Когда Шорохов шел к мине по гладкой, нагретой солнцем гальке, мелькнула мысль:
«Может быть, на скале появится еще один обелиск…»
Усилием воли он прогнал эту мысль, заставил себя думать о другом, а сейчас он об этом и не вспоминал. Да и вообще он ничего не помнил, не видел, не замечал, во всем мире остались только он да мина.
— Ну что ж, надо начинать! — сказал сам себе Шорохов и улыбнулся: ведь эти слова сейчас запишут в журнал.

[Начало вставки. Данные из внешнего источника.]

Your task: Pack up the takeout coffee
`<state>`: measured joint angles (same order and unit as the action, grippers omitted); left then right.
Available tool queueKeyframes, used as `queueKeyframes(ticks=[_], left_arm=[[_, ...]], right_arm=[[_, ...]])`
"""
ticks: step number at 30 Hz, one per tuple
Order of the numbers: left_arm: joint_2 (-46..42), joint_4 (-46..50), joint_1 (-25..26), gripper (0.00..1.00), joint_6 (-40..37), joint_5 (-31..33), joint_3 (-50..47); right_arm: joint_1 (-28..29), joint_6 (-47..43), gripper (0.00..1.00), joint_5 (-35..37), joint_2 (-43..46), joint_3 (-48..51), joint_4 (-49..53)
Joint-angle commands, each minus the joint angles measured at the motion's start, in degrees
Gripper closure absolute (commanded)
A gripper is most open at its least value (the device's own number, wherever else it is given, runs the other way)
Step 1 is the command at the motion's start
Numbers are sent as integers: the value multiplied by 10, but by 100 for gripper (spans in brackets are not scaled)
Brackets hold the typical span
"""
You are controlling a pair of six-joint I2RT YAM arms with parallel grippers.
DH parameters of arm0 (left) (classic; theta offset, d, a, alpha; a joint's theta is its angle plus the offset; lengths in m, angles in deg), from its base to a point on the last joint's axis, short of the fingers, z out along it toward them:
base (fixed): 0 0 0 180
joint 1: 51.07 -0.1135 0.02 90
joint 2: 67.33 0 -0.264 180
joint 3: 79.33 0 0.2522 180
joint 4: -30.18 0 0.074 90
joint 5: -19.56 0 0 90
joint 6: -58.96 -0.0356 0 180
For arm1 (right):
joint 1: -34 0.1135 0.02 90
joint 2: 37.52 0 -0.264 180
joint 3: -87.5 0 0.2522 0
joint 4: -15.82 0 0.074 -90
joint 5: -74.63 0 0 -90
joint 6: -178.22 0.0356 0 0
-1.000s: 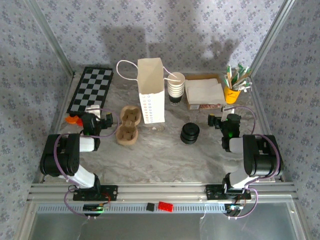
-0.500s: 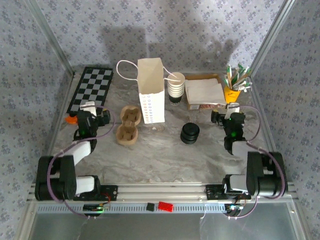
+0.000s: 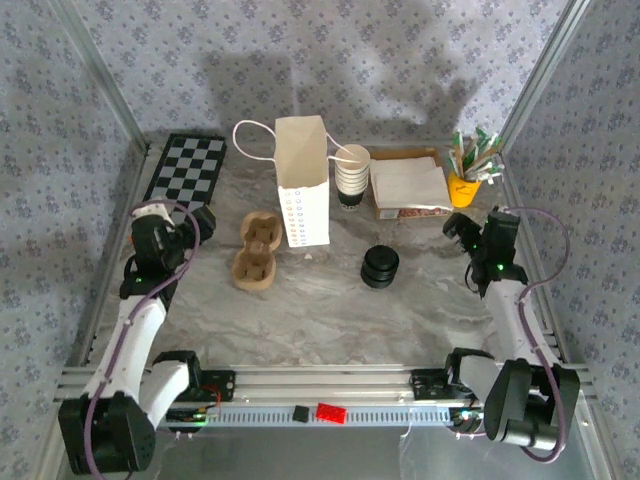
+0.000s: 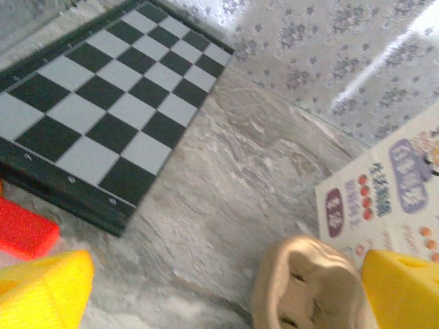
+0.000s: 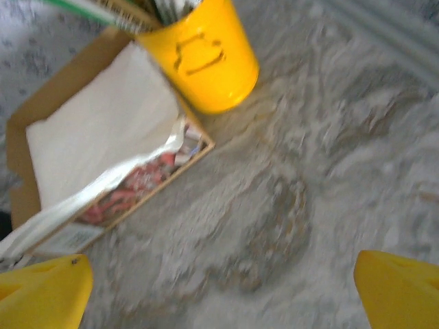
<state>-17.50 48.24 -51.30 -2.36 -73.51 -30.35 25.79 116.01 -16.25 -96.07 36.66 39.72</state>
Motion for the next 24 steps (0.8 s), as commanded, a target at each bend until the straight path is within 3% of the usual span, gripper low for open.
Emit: queueKeyframes(ticks=[1,7,10,16,24], left_arm=[[-55,128,35,0,35,-22,27],[-98,191,143,0,51,7,29],[-93,189,208,0,45,25,34],[-50,172,319,0,7,82,64],[1,174,339,0,-26,86,99]], right_arm=[[45,24,0,-8,6,-74,154],[190,13,1,77,-46,-211,272],[222,20,8,81,-122,-306,321],[271,24,18,84,-256,-461,319],[282,38,37,49,-427,-636,330]])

«В какой горловине установлен гидростатический взрыватель? В правой, левой или в центре?», — думал Шорохов. Об этом мог сказать только конструктор, да тот, кто собирал эту мину. «А если придется, как Бондаруку, открывать все три?»

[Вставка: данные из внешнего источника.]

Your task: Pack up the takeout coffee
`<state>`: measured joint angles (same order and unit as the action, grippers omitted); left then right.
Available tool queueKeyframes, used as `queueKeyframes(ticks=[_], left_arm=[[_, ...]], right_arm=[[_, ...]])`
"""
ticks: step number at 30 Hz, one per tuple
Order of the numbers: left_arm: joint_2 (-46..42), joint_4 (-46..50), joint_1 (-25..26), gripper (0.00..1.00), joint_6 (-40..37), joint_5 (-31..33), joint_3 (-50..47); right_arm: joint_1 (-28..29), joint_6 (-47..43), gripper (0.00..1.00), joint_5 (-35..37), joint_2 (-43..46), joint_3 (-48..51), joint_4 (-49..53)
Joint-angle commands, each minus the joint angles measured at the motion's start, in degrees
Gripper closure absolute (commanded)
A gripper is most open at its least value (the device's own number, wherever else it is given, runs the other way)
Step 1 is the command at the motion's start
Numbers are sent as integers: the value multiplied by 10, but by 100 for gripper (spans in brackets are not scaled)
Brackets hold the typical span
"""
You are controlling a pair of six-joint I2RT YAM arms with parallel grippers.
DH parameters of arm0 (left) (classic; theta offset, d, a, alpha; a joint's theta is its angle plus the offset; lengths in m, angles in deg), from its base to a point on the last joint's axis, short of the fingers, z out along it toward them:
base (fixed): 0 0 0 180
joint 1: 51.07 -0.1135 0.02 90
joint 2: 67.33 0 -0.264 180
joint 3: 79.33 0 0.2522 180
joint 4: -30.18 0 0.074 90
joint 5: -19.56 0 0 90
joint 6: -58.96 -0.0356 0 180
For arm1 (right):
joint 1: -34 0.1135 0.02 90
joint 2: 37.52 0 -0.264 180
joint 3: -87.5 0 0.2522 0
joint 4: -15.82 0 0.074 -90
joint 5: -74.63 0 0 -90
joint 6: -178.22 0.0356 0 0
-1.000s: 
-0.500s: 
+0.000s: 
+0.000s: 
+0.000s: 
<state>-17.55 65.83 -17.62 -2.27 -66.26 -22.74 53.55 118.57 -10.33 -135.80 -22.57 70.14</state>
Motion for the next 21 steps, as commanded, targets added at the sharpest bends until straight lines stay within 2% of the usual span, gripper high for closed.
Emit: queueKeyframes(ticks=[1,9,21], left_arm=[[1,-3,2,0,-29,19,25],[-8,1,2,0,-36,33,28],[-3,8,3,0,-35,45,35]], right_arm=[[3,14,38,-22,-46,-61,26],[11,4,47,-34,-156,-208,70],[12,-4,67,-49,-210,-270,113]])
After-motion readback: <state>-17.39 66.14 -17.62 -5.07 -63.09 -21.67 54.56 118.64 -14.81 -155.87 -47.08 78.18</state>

Каждое лишнее движение увеличивает опасность взрыва. Может сорваться ключ, да и вообще, кто знает, от чего готова взорваться мина?
— Начинаю со средней горловины! — сказал Шорохов и, положив на корпус мины войлок, установил ключ, затем стал нажимать на него. Или туго зажата резьба, или заржавела от времени, но горловина не поддается. Шорохов выбрал получше опору для ноги и навалился на бронзовую ручку ключа всем телом. И вот сдвинулась крышка горловины с места сначала на миллиметр, затем больше и больше.
Перед ним открылась внутренность отделения, где расположена боевая аппаратура мины. Приборы, витки индукционных катушек, черные нити проводов… Поди разберись во всем этом! А ведь каждый из них в боевом положении, одно неверное, даже неощутимое для глаза движение, включится запальная батарея и — взрыв.
В том же порядке, как это делал Рыбаков, Шорохов начал разоружать мину. Нервы напряжены до предела, весь организм подчинен одному — выиграть схватку с конструктором мины,
не допустить ошибки, и от этого глаза, кажется, видят зорче, руки, словно получившие дополнительную способность ощущать, действуют с точностью хорошо выверенного механизма.К этому прибору приступил Бондарук и только успел крикнуть: «Здесь!..». Что же тут такое, почему взорвалась мина?
Жарко, душно, немного дрожат руки, в голове почему-то крутятся слова глуповатой песни: «Курил в Стамбуле злые табаки». И как мешает пот! Шорохов проводит рукой по лицу, но рука тоже влажная.
«Надо было тельняшку надеть», — вспомнил он совет Крестича. Затем снял берет, вытер им лицо и, отбросив его в сторону, снова склонился над горловиной.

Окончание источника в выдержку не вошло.